#### ACTION ITEM
Keep only the lines from the start of the data through the line containing "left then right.", and output them exactly.

#### THE DATA
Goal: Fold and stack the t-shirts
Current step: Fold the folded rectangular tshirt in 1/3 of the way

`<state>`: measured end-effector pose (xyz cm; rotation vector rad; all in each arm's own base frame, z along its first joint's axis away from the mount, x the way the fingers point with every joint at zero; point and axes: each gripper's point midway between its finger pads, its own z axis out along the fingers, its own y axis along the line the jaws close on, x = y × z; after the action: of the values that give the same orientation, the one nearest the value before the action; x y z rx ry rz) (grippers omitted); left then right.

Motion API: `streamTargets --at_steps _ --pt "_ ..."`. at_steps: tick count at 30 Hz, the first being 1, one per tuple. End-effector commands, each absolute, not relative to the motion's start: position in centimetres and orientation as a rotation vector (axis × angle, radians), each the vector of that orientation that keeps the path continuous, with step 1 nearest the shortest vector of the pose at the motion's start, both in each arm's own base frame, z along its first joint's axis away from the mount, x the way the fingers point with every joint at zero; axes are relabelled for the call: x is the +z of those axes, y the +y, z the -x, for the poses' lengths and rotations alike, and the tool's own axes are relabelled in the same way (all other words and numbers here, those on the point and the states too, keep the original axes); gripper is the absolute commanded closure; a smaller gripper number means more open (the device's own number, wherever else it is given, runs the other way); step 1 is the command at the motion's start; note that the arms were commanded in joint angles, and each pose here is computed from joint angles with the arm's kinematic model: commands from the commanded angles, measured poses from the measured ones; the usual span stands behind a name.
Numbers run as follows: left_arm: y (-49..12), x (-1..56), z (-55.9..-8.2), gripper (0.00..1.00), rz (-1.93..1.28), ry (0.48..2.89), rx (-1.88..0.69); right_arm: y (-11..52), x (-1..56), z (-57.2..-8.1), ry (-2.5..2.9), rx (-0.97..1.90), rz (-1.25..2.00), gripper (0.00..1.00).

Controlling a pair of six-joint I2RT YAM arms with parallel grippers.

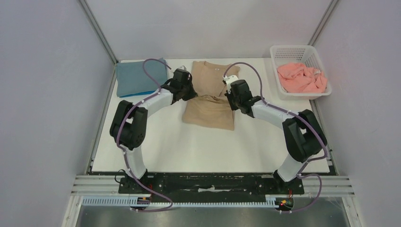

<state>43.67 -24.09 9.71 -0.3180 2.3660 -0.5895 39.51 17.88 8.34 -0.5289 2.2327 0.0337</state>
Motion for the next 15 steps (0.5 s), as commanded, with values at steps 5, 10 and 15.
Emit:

#### RESPONSE BOX
Goal: Fold and stack the t-shirts
Current step: Fold the folded rectangular tshirt in 1/3 of the way

`<state>`: measured end-effector pose (xyz cm; rotation vector rad; all in each arm's own base frame, z along its first joint's axis away from the mount, x the way the fingers point with every joint at zero; point and axes: each gripper's point midway between its finger pads, its own z axis out along the fingers, its own y axis along the line the jaws close on, x = y × z; after the action: of the values that give the same orientation, the one nearest the value before the action; x y z rx ry rz) (grippers omitted); left then right.

The response to this exercise is finished.